Oberflächentemperaturen von Planeten
  • Die ersten Einberufungen konzentrieren sich auf ein gemeinsames Skalierungsziel formulieren für die Intervention und Bestimmung der potenziellen Skalierungspfade , zusammen mit Chancen und Hindernisse erkennen derzeit mit dem Erreichen dieser Skalierungsziele und dem Fortschritt in Richtung Skalierung konfrontiert sind.
  • Das Labor wird dann einen Prozess für Entwicklung und/oder Verfeinerung eines Skalierungsaktionsplans die die Grundursachen der identifizierten Skalierungsherausforderungen angeht und Möglichkeiten zur Beschleunigung der Skalierung nutzt, indem sie auf das Millions Learning-Framework und die breitere Skalierungsliteratur zurückgreift.
  • Die Teilnehmer werden Skalierungspläne in die Praxis umsetzen und sich regelmäßig für Bedenkzeiten einberufen , um den Prozess zu bewerten, zu bestimmen, welche Elemente angepasst werden sollten, die bisher gewonnenen Erkenntnisse zu analysieren und ihren Fortschritt auf dem Skalierungspfad zum Endziel zu bewerten.
  • Das Labor wird einen iterativer Prozess zum Testen und Verfeinern von Änderungsideen, um die Skalierungsbemühungen zu verstärken , die es den Teilnehmern ermöglichen wird, die gesammelten Daten zu überprüfen und daraus zu lernen, was funktioniert und was nicht, Skalierungspläne anzupassen und schließlich entlang der identifizierten Skalierungspfade voranzukommen und gleichzeitig die Skalierungskapazität zu verbessern.

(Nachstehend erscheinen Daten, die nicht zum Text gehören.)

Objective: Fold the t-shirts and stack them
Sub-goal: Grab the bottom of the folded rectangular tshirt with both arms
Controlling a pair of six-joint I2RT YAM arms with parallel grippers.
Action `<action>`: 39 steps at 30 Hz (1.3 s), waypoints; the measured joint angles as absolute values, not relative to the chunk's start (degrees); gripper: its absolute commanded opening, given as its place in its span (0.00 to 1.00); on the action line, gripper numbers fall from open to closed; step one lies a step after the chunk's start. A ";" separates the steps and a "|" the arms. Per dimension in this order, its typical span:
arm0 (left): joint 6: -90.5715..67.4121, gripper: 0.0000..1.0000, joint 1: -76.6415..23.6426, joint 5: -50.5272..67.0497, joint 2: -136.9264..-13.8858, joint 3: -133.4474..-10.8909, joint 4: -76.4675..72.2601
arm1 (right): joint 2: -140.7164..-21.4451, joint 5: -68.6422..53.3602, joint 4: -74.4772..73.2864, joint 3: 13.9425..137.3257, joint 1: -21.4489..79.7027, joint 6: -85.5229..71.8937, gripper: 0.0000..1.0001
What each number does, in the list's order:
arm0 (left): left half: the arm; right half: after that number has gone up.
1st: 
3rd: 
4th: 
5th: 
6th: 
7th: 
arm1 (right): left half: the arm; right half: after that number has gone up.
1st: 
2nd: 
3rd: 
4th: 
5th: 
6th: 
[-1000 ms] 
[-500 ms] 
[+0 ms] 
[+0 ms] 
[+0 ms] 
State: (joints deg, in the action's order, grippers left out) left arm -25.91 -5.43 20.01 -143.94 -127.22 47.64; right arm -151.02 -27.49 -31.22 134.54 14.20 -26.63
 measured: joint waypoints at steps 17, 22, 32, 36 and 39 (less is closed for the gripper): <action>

Abbildung 1: Iterativer Lernzyklus des Echtzeit-Skalierungslabors

Iterativer Lernzyklus des Echtzeit-Skalierungslabors



Zusammenfassend lässt sich sagen, dass das Lab den Interessengruppen einen reflektierenden, neutralen Raum bietet, um gemeinsame Herausforderungen und Chancen bei der Skalierung einer bestimmten Bildungsmaßnahme zu diskutieren, die zugrunde liegenden Ursachen dieser Herausforderungen zu entdecken und Ansätze zur Lösung dieser Probleme zu identifizieren und anzupassen, was letztendlich zu einer Verbesserung beiträgt Lernergebnisse für Kinder und Jugendliche.

In diesem Bericht bietet CUE einen übergeordneten Plan für die Gestaltung und Umsetzung der Skalierungslabore, der auf bestehenden Ansätzen aufbaut und auf relevante Theorie und praktische Erfahrung aufbaut. Dazu gehören eine Schritt-für-Schritt-Anleitung zum Laboransatz (wird mit Partnern an jedem Standort angepasst), potenzielle Tools zur Unterstützung des Prozesses, ein ungefährer Zeitplan für den Laborprozess, Kriterien für die Laborauswahl, detailliertere Angaben zu den Laborteilnehmern, zentrale Forschungsfragen, Kommunikations- und Datenaustauschmechanismen sowie Erfolgskennzahlen. Im iterativen und adaptiven Geist des gesamten Millions Learning-Projekts gehen wir natürlich davon aus, dass sich dieser Laboransatz während der gesamten Projektlaufzeit weiterentwickelt und verfeinert wird, basierend auf den Beiträgen von Teilnehmern und wichtigen Interessenvertretern vor Ort und in Echtzeit Lernen aus der Implementierung der Labs.